The types of plants that gardeners chose to grow did matter, however. The researchers found that shrubs provided 58 percent of nectar, since they condense many flowers into a smaller space. Daisies were also helpful plants for pollinators because they have an open shape that even insects with short tongues can access easily, Tew told The Guardian.
While nectar supplies peaked in July, the researchers found that urban gardens provided food throughout the year.
“The diversity you get in urban areas is remarkably high, much higher than most natural habitats, even nature reserves,” Tew told The Guardian. “It’s unlikely for two gardens to have exactly the same species of plants, so together gardens create much richer nectar resources than they do individually.”

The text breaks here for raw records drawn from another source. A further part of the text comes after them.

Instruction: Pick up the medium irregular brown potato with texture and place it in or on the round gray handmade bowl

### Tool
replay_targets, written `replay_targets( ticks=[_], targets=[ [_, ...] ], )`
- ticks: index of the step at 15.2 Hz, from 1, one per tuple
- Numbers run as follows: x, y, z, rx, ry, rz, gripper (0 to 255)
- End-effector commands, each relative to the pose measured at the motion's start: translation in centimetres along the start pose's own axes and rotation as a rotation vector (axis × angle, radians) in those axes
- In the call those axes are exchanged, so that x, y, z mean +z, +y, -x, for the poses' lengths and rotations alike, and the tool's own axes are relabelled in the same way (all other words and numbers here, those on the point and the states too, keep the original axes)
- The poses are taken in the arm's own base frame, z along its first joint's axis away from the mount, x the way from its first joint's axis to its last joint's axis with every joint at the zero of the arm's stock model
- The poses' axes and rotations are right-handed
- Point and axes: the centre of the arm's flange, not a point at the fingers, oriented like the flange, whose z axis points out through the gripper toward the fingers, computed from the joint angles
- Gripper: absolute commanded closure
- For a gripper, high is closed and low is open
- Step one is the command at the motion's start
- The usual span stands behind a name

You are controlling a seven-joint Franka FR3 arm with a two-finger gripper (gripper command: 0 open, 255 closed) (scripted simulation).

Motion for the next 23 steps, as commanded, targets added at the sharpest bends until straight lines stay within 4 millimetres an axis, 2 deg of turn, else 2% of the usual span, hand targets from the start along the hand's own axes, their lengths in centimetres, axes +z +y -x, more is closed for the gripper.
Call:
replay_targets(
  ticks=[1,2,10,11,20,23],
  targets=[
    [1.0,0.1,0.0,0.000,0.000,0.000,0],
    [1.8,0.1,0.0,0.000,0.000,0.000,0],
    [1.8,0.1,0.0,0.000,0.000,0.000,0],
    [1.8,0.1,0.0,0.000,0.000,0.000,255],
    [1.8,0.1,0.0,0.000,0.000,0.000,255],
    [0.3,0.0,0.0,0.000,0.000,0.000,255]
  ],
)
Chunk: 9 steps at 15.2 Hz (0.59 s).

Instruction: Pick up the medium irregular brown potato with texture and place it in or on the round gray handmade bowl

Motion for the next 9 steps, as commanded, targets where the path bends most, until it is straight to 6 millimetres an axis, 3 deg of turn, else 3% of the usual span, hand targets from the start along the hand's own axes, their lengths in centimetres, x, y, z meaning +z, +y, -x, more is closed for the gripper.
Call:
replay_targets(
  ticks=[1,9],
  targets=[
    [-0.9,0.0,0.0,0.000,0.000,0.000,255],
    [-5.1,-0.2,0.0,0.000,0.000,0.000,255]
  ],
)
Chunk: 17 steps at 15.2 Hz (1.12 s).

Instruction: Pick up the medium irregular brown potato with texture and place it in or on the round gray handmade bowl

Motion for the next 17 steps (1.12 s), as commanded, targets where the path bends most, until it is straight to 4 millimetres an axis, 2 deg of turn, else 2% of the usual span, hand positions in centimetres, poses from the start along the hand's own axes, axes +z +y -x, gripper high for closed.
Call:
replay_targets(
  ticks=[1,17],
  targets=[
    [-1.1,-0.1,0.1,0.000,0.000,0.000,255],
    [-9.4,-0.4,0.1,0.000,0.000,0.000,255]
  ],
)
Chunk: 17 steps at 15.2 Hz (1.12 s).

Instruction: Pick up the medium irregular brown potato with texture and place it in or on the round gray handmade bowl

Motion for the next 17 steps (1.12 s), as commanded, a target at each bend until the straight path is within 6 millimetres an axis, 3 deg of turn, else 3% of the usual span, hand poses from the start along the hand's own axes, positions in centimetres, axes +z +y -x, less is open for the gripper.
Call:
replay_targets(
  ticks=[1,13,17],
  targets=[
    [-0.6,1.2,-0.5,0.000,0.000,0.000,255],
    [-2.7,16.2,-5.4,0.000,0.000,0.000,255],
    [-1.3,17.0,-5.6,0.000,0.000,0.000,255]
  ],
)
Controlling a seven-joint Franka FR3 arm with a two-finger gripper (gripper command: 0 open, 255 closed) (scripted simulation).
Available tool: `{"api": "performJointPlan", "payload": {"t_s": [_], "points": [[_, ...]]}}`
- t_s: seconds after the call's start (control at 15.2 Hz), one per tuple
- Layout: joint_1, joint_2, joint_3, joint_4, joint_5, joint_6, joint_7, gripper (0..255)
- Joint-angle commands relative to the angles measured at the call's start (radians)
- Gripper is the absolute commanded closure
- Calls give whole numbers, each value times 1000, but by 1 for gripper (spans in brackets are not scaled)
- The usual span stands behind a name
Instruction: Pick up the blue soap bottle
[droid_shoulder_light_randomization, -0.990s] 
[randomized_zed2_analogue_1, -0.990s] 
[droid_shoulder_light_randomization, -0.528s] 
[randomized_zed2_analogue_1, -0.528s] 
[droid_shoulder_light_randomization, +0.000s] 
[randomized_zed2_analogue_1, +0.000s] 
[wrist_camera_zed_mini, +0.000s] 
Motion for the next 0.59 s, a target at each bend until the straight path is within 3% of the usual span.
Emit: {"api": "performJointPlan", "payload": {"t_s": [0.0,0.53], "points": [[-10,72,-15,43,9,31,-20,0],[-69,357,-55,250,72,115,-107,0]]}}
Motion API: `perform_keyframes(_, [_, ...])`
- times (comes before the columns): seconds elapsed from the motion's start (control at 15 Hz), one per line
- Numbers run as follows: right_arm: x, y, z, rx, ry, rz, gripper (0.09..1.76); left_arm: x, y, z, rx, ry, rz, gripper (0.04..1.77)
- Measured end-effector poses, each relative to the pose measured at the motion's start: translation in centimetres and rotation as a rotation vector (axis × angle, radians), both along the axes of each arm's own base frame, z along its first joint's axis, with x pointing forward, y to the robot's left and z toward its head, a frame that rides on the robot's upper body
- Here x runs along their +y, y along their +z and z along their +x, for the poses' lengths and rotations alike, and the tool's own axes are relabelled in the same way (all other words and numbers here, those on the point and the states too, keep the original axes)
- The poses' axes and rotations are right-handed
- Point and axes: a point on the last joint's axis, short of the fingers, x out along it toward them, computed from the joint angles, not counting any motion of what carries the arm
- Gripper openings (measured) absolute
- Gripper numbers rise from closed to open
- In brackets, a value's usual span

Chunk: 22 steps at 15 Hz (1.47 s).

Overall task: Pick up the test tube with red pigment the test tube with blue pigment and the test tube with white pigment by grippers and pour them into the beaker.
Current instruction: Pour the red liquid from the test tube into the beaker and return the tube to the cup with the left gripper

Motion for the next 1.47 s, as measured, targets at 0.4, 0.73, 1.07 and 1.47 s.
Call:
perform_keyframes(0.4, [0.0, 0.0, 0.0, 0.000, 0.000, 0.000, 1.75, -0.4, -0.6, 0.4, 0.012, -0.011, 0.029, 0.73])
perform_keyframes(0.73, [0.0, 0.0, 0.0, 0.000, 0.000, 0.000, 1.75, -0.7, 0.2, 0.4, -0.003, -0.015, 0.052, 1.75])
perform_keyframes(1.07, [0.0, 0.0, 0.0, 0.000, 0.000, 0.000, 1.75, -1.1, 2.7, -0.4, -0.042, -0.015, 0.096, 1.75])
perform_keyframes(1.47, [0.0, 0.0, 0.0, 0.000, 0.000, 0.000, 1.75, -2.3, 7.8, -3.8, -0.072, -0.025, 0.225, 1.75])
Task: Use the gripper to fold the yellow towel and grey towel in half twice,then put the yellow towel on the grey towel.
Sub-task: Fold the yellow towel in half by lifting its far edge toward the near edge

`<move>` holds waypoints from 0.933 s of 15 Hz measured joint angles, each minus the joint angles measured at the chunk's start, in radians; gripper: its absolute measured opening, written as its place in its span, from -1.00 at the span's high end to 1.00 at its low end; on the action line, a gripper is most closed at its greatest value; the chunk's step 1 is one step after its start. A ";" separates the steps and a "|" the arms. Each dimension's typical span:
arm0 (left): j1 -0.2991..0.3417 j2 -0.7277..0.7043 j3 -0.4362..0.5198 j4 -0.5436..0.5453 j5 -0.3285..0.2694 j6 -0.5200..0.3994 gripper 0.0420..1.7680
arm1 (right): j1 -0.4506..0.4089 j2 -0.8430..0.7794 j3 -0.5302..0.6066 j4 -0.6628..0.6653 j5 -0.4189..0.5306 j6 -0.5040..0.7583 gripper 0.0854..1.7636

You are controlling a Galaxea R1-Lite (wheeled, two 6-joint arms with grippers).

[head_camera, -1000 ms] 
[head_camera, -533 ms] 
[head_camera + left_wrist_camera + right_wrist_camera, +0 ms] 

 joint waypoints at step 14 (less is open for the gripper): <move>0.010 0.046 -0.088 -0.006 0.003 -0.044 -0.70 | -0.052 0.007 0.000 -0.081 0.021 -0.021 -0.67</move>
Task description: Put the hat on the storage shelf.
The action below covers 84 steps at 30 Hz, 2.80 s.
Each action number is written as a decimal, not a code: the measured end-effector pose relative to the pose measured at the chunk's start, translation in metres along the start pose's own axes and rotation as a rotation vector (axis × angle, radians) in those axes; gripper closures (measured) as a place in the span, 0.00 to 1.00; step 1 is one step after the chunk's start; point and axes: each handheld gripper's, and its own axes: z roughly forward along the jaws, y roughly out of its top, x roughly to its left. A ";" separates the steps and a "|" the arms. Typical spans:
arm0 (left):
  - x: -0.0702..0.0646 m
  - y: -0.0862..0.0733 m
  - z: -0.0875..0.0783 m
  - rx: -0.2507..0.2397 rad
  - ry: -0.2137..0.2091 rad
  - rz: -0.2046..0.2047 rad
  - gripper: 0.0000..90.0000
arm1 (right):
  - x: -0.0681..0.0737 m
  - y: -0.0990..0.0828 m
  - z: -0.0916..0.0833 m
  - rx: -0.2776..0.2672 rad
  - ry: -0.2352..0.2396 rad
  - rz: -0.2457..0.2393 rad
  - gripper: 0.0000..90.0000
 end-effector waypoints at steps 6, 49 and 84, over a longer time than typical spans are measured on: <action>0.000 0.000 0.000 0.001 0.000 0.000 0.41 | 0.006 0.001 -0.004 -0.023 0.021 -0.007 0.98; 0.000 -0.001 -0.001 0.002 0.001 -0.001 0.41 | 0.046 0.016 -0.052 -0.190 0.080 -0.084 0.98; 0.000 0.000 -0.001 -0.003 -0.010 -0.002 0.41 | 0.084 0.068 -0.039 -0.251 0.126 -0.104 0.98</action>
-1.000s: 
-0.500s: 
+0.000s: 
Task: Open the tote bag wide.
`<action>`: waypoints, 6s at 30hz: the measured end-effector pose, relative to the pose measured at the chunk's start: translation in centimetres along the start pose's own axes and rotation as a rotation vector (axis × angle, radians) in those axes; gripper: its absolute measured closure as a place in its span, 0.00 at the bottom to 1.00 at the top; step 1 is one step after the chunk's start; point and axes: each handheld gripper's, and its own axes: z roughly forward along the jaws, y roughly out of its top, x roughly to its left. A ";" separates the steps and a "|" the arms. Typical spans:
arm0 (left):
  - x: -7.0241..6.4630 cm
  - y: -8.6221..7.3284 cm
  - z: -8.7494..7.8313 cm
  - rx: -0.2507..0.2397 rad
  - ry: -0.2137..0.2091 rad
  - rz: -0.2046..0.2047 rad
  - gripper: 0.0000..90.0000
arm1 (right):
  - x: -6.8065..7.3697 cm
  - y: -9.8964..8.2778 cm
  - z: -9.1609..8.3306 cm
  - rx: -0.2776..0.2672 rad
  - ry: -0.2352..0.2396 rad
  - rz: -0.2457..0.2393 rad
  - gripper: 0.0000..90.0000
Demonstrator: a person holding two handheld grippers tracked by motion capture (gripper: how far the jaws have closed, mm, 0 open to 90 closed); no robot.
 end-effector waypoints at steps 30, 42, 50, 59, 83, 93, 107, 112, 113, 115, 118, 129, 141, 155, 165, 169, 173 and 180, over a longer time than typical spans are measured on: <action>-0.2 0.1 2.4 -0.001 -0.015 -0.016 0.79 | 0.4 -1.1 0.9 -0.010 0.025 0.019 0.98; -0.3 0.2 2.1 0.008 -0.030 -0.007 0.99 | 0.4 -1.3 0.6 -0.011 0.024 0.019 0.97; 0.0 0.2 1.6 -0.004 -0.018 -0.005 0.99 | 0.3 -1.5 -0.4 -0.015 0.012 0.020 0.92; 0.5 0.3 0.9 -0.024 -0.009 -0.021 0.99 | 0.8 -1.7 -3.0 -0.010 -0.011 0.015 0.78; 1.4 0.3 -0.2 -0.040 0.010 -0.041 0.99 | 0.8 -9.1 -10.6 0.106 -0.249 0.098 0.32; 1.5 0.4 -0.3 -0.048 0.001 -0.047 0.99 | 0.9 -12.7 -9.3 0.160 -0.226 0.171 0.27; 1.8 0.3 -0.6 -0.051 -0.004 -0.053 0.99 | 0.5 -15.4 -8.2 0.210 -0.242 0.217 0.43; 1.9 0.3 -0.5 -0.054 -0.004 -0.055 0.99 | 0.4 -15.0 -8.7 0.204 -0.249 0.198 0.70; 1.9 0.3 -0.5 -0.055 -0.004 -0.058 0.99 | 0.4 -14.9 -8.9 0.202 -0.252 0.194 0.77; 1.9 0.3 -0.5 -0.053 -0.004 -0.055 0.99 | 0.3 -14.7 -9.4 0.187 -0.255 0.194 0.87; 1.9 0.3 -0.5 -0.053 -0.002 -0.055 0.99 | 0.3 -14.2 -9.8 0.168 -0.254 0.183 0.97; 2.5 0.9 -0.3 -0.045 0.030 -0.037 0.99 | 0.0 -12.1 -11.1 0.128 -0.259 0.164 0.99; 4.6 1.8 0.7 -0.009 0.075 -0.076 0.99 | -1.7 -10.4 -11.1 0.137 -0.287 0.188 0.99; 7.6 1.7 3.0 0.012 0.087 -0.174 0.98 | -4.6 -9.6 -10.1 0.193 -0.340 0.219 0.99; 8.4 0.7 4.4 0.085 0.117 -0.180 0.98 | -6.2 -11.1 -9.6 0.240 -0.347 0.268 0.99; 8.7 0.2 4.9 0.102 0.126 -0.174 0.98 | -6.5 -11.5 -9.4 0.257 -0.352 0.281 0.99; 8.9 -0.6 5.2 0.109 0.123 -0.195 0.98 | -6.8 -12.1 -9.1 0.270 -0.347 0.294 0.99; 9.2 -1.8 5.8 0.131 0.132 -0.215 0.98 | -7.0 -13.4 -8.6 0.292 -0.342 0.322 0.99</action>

The study results can help guide urban gardeners who want to support pollinators, no matter the size of their garden, for example, by planting shrubs and open flowers. Planting open flowers is especially important in the late summer and fall, when 79 percent of nectar is produced by tubed flowers that only animals like bumblebees with long tongues can access, according to the press release.
The research comes at an especially urgent time for bees and other insects, whose populations are declining around the world. One study found that a third of bee species in the East of England had declined between 1980 and 2013, according to WWF.
“This research highlights the collective power UK gardeners hold in safeguarding the future of our pollinating insects,” Dr. Stephanie Bird of the RHS said in the press release.